Exercise description. Pictures are to be left out, and only the lines below starting at the one with "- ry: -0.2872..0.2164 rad" and ending at the one with "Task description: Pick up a" are to be reproduced, each exactly, both ends included.

═════ Records for the exercise ═════

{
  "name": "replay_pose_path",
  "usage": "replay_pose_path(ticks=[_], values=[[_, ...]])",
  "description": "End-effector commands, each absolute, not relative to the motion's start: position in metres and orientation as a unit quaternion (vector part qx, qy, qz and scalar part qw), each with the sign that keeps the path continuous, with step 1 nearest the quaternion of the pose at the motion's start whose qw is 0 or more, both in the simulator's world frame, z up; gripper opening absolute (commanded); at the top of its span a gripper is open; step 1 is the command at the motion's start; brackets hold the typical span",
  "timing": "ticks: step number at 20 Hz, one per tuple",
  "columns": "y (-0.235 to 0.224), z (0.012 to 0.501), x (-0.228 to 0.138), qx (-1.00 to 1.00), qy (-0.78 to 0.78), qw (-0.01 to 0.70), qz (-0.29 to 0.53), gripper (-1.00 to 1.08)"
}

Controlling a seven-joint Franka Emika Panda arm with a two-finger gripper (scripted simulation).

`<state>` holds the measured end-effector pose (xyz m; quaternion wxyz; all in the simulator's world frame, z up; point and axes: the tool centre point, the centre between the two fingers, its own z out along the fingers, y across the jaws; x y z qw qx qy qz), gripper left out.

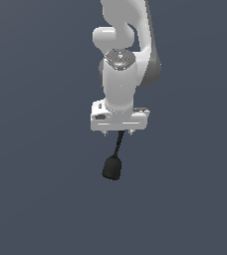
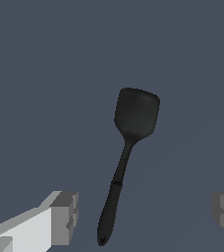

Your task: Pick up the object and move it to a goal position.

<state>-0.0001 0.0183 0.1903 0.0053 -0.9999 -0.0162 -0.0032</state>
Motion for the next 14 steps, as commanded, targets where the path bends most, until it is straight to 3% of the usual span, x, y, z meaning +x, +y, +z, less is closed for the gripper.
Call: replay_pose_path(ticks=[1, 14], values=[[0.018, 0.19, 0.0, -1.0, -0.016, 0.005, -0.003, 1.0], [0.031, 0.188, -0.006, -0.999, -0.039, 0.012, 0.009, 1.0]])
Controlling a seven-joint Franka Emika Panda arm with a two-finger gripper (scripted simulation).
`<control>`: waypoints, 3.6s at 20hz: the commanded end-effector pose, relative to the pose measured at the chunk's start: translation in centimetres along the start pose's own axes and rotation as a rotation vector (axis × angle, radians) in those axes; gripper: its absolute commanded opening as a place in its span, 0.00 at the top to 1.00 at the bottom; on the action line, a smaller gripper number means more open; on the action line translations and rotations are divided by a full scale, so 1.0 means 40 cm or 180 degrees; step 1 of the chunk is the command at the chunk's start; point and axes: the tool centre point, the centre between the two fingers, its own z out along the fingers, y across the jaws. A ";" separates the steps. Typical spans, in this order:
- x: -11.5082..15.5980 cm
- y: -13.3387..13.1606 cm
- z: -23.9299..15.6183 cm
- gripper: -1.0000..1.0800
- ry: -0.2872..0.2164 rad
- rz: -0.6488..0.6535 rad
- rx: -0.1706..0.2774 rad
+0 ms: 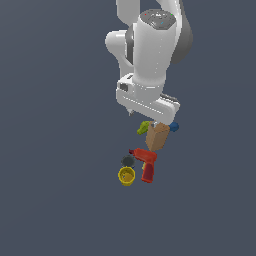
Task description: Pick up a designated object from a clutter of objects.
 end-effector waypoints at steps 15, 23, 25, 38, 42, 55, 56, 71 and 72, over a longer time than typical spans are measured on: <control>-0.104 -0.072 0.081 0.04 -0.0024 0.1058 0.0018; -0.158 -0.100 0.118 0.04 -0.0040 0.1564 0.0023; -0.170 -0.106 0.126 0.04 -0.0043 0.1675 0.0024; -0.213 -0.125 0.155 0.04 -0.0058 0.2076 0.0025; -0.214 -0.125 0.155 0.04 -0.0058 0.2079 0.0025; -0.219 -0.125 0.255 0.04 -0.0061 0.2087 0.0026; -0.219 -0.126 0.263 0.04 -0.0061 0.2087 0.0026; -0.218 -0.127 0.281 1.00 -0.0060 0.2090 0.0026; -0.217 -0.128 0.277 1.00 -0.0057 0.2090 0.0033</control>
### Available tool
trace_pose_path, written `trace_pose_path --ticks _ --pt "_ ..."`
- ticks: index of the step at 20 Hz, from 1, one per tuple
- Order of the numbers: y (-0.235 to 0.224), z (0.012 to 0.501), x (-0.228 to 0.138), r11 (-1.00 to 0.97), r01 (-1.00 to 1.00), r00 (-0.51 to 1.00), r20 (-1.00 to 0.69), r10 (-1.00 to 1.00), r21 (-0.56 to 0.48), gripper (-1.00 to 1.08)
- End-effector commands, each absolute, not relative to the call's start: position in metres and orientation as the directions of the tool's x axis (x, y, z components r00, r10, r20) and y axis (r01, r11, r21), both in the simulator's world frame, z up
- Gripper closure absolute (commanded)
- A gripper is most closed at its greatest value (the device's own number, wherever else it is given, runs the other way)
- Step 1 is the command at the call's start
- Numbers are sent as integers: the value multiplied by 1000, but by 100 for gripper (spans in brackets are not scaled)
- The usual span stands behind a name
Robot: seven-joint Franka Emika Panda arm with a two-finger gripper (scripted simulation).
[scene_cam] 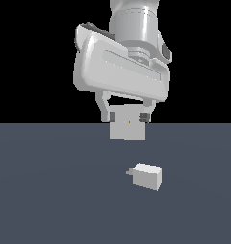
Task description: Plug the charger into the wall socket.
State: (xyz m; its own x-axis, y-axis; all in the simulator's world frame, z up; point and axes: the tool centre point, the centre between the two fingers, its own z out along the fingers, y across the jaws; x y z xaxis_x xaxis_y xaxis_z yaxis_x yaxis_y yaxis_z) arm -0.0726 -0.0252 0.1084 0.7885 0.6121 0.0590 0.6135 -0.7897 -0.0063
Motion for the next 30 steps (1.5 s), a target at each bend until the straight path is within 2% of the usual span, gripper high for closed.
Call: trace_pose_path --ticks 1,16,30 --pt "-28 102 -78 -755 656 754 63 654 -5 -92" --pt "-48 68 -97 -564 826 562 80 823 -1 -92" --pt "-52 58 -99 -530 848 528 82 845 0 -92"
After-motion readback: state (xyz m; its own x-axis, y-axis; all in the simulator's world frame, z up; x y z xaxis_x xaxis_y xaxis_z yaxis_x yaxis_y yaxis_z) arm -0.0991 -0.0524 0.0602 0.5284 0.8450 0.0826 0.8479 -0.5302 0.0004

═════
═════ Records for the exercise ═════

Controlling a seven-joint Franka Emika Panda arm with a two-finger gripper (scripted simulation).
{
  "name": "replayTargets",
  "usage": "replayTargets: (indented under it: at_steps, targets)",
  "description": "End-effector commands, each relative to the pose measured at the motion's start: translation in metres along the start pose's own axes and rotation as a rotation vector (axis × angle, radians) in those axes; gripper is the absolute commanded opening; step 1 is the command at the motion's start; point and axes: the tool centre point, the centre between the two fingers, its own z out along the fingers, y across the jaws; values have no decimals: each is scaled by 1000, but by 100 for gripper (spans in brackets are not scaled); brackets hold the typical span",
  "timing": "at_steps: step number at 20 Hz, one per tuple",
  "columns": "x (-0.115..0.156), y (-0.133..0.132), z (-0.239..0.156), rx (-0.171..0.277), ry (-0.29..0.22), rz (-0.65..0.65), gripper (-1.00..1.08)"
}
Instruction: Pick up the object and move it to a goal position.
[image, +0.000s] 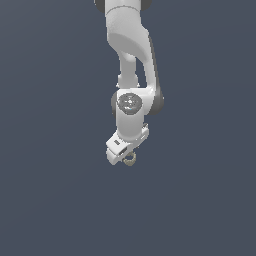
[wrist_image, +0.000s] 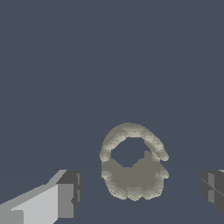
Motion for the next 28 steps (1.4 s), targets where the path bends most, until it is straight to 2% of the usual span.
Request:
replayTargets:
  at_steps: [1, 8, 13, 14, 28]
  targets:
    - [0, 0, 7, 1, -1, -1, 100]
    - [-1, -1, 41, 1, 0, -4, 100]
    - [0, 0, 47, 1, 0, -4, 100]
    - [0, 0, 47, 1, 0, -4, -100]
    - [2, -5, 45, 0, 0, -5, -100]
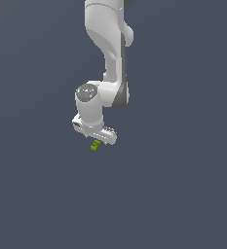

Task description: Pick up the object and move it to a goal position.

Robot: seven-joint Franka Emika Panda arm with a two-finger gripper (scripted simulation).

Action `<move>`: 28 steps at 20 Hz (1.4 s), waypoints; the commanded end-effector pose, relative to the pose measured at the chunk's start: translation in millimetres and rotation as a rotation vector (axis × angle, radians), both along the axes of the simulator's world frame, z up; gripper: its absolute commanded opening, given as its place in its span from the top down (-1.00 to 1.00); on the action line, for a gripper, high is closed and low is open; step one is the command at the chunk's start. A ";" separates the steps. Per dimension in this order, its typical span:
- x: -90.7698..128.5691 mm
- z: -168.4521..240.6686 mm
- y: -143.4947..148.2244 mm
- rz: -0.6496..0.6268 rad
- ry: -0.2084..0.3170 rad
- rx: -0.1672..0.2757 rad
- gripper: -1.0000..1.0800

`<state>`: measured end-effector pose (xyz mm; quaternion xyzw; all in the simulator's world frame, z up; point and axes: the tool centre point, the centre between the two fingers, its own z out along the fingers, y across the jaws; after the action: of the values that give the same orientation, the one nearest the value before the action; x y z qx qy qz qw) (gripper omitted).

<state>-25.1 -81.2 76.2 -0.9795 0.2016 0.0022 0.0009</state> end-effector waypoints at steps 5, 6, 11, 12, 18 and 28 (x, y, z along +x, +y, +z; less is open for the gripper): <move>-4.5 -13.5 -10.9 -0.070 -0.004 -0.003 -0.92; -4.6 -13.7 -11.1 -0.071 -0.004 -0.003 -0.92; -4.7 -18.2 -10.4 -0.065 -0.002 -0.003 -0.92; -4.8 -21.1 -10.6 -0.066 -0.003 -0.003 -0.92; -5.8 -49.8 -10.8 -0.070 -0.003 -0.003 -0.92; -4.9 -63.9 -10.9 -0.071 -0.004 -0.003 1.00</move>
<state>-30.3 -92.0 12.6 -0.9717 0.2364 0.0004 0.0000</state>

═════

Problem solution.
- ry: -0.2872..0.2164 rad
- rz: -0.6488..0.6535 rad
- rx: -0.1706..0.2774 rad
+0 ms: 
Task description: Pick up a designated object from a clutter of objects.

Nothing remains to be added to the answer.